(EXERCISE REQUIREMENTS) Give the number of lines below that contain the string "studying", and no other text.

(PROVIDED DATA)
※ ※ ※

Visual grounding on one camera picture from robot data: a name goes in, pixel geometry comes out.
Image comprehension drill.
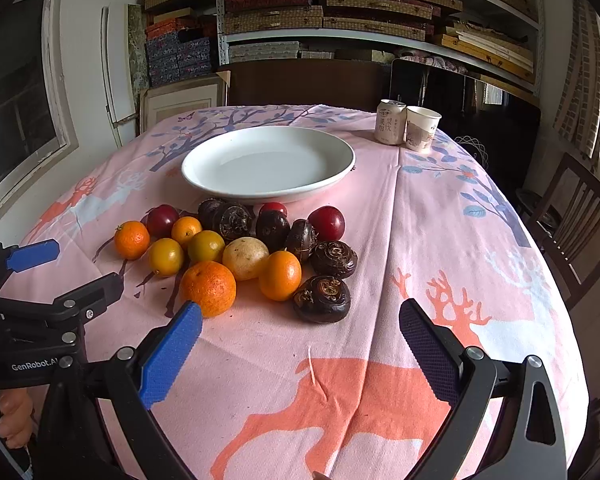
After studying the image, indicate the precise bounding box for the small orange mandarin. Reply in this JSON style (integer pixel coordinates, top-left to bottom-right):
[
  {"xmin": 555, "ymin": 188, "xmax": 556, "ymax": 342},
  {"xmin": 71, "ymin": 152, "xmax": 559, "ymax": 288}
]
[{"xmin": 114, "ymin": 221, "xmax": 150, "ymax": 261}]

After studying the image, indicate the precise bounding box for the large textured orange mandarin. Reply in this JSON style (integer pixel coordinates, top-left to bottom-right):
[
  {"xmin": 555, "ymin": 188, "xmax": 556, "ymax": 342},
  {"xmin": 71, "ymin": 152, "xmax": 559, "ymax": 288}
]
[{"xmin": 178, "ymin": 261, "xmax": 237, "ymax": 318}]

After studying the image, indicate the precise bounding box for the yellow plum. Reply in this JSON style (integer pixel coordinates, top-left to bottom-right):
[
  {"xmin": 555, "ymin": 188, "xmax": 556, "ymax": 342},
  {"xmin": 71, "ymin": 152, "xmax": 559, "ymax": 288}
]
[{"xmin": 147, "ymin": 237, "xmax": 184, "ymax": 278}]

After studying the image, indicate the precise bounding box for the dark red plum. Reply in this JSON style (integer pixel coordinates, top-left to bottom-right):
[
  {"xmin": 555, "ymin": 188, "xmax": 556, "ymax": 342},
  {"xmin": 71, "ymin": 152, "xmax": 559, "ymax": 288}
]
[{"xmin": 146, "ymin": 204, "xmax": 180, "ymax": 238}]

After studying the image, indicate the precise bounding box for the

※ ※ ※

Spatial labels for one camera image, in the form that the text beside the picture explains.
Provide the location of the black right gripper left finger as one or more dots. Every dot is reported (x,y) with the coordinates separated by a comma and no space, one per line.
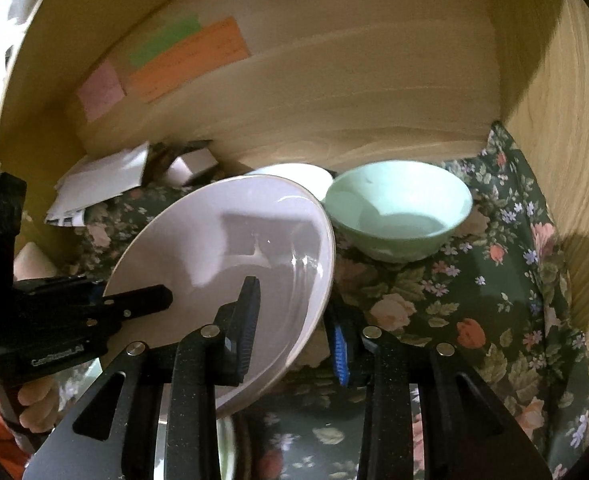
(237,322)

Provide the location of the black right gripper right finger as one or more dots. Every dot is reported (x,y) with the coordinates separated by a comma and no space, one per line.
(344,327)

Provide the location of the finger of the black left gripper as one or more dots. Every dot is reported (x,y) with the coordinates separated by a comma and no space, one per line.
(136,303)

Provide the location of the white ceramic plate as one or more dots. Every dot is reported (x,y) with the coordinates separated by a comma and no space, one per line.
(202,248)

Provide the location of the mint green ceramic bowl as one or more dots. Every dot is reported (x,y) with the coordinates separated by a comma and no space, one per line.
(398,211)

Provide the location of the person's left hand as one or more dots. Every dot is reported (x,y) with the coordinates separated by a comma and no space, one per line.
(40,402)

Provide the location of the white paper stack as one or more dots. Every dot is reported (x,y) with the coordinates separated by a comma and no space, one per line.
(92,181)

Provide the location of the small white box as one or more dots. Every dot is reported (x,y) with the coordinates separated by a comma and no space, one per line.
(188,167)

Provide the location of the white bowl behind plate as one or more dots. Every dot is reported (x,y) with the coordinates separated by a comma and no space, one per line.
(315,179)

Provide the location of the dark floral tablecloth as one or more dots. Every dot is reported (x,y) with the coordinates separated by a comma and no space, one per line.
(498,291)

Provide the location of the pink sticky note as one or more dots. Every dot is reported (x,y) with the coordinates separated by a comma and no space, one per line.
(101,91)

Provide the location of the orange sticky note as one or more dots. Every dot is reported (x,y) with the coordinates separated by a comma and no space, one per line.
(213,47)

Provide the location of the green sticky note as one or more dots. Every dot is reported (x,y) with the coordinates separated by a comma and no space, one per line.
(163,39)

※ ※ ※

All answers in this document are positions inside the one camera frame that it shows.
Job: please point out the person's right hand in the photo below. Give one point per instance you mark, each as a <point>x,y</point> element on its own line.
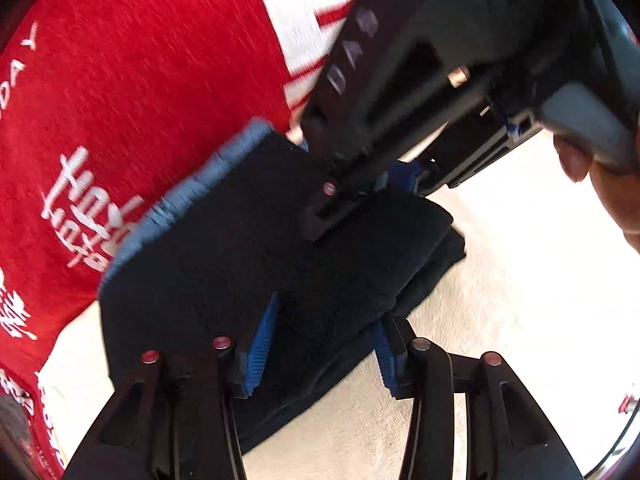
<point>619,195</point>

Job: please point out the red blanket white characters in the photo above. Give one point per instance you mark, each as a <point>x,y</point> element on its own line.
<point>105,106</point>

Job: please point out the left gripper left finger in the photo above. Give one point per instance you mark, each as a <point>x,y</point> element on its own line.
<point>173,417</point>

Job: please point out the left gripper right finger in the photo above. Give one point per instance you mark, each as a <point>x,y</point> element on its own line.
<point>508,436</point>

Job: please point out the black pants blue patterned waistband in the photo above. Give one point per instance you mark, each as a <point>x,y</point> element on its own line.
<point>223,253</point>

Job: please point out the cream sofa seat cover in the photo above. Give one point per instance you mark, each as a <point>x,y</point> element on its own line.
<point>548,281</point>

※ ※ ※

(SOLUTION) 5